(TASK TO CARRY OUT):
Make an exact transcript of the lines in the data below, starting with the one containing "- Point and" and going on through the one containing "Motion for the", with both included and the pictures left out.

═════ STORED DATA ═════

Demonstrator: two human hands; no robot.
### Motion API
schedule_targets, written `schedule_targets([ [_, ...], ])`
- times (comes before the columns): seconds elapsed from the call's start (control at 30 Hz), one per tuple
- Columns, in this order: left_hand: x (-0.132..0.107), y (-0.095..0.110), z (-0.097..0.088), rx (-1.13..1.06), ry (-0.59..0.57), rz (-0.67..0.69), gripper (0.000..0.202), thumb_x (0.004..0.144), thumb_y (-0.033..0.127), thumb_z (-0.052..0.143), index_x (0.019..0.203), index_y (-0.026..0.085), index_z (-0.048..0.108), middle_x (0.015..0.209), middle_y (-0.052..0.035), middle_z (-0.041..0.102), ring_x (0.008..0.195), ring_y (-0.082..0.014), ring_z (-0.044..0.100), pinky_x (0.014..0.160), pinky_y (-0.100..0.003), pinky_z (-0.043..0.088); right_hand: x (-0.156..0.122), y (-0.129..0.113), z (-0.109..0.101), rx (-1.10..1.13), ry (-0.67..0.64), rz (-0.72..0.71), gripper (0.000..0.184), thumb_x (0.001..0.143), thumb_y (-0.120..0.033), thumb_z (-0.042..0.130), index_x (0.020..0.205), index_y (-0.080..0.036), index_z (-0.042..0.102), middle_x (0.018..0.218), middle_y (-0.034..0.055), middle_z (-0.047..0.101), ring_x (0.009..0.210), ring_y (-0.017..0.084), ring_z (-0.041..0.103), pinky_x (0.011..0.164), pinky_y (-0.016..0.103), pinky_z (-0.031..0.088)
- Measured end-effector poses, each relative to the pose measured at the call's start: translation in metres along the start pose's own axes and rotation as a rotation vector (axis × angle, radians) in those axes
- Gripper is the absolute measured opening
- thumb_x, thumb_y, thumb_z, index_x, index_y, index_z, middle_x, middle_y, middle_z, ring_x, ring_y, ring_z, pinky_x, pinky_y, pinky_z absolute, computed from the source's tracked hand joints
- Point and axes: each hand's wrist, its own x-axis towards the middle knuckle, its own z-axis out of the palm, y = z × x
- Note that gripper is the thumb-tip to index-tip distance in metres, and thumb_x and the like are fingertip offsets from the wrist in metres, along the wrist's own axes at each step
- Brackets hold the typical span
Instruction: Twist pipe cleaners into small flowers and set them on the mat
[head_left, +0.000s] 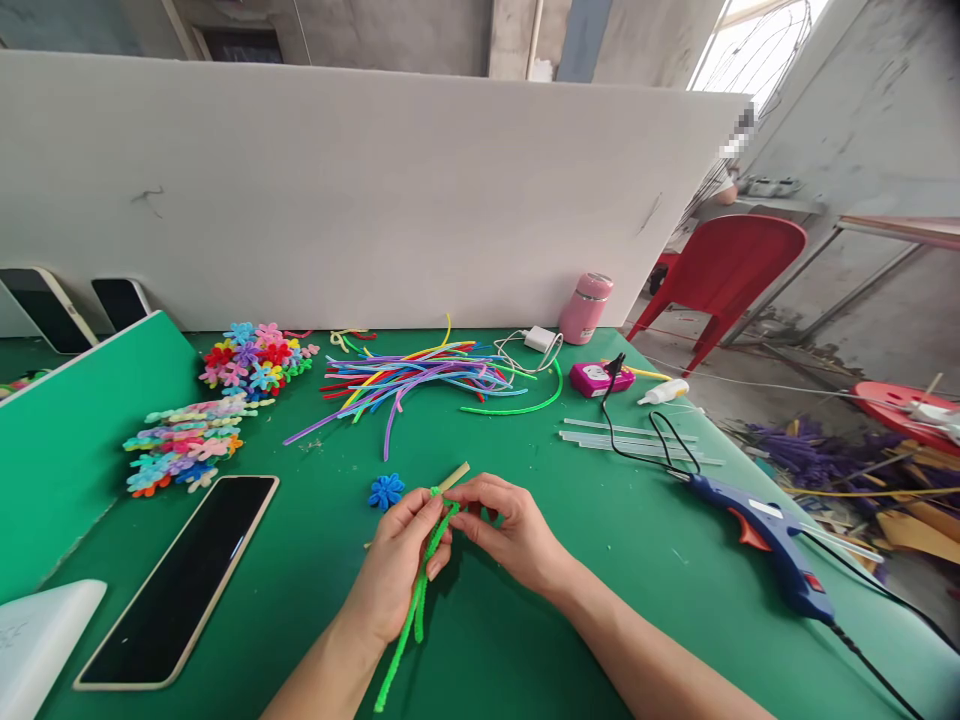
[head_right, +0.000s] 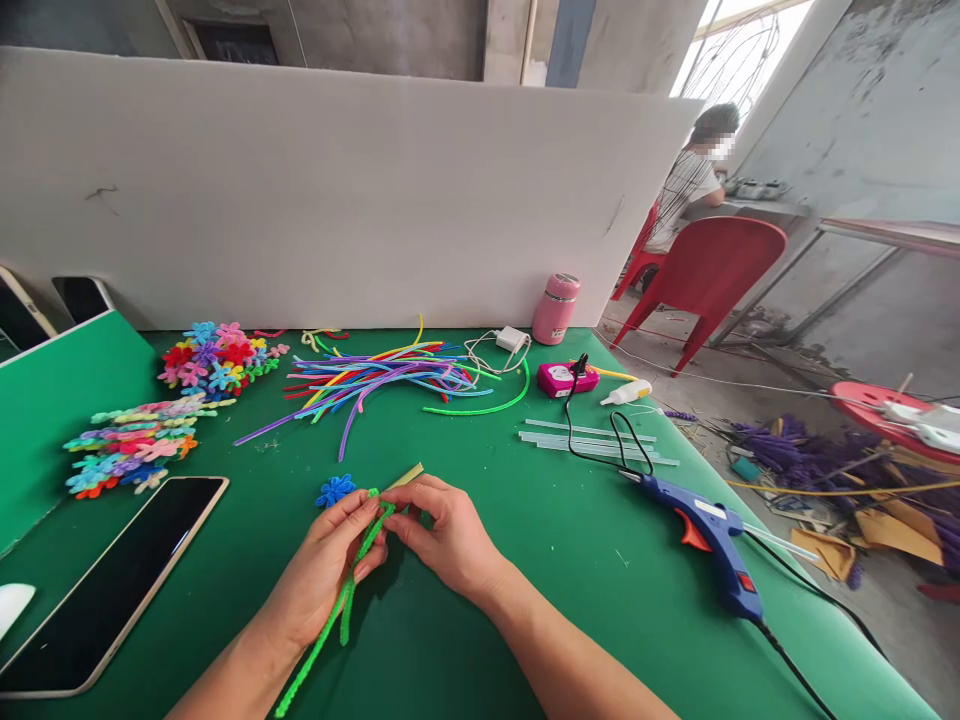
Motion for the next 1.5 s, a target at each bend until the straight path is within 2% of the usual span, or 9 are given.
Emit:
schedule_targets([
  [0.27,-0.002,0.003,0.002,0.084,-0.015,0.062,0.022,0.075,0.029,0.056,0.062,0.016,0.045,0.056,0.0077,0.039,0.041,-0.0026,0.034,0.037,-0.016,0.027,0.001,-0.001,-0.002,-0.047,0.002,-0.033,0.018,0.078,-0.026,0.057,0.092,-0.02,0.066,0.078,0.0046,0.062,0.068,0.014,0.055,0.06,0.024,0.043],
  [0.7,-0.005,0.009,0.004,0.243,0.008,0.068,0.026,0.073,0.032,0.056,0.056,0.017,0.044,0.054,0.0054,0.042,0.046,-0.0058,0.035,0.041,-0.017,0.028,0.001,0.001,-0.002,-0.066,0.017,-0.056,0.016,0.081,-0.026,0.052,0.09,-0.022,0.065,0.081,0.0048,0.063,0.074,0.015,0.058,0.065,0.026,0.045],
  [0.87,-0.007,0.012,0.005,0.3,0.0,0.062,0.029,0.072,0.034,0.056,0.054,0.017,0.042,0.052,0.0059,0.038,0.048,-0.0068,0.031,0.042,-0.017,0.025,0.001,-0.001,-0.003,-0.074,0.026,-0.038,0.015,0.082,-0.027,0.051,0.086,-0.02,0.064,0.079,0.0047,0.063,0.07,0.015,0.057,0.061,0.025,0.044],
  [1.0,-0.007,0.012,0.002,0.415,-0.021,0.108,0.029,0.075,0.035,0.052,0.055,0.017,0.041,0.052,0.0061,0.032,0.049,-0.0076,0.027,0.044,-0.018,0.024,0.0,-0.001,-0.002,-0.064,0.034,-0.024,0.015,0.081,-0.026,0.051,0.084,-0.019,0.064,0.077,0.0046,0.061,0.069,0.014,0.056,0.059,0.025,0.042],
  [1.1,-0.006,0.01,0.0,0.525,-0.012,0.173,0.032,0.076,0.038,0.05,0.054,0.018,0.039,0.053,0.0056,0.031,0.05,-0.0086,0.027,0.045,-0.02,0.026,0.0,0.001,-0.001,-0.01,0.039,0.033,0.016,0.08,-0.028,0.051,0.084,-0.019,0.063,0.076,0.0039,0.061,0.067,0.014,0.054,0.06,0.025,0.041],
  [1.23,-0.006,0.008,0.0,0.557,0.014,0.2,0.033,0.077,0.04,0.049,0.054,0.019,0.038,0.053,0.005,0.031,0.05,-0.0094,0.027,0.045,-0.02,0.025,0.001,0.001,0.0,0.213,0.046,0.227,0.028,0.081,-0.039,0.047,0.094,-0.017,0.059,0.075,0.0026,0.057,0.062,0.012,0.049,0.057,0.024,0.039],
  [1.4,-0.006,0.006,0.0,0.594,-0.024,0.191,0.033,0.077,0.04,0.049,0.054,0.019,0.039,0.053,0.0052,0.03,0.05,-0.0095,0.026,0.045,-0.021,0.024,0.003,-0.005,0.0,0.235,-0.004,0.283,0.028,0.077,-0.041,0.051,0.066,-0.015,0.051,0.058,-0.0028,0.043,0.054,0.009,0.036,0.05,0.021,0.029],
  [1.5,-0.007,0.007,0.001,0.519,-0.081,0.113,0.031,0.077,0.04,0.05,0.057,0.018,0.043,0.053,0.0051,0.032,0.051,-0.0089,0.028,0.046,-0.02,0.025,0.004,-0.007,0.001,0.329,-0.032,0.347,0.03,0.074,-0.042,0.052,0.06,-0.016,0.046,0.053,-0.0045,0.037,0.05,0.008,0.029,0.047,0.022,0.024],
])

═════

(RESULT FOR THIS TASK):
- Point and axes: each hand's wrist, its own x-axis towards the middle knuckle, its own z-axis out of the palm, y = z × x
- Note that gripper is the thumb-tip to index-tip distance in metres, and thumb_x and the like are fingertip offsets from the wrist in metres, along the wrist's own axes at each step
- Brackets hold the typical span
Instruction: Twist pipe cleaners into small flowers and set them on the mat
[head_left, +0.000s] 
[head_right, +0.000s] 
Motion for the next 1.5 s, a target at each bend until the straight path is within 2% of the usual span, or 9 are given.

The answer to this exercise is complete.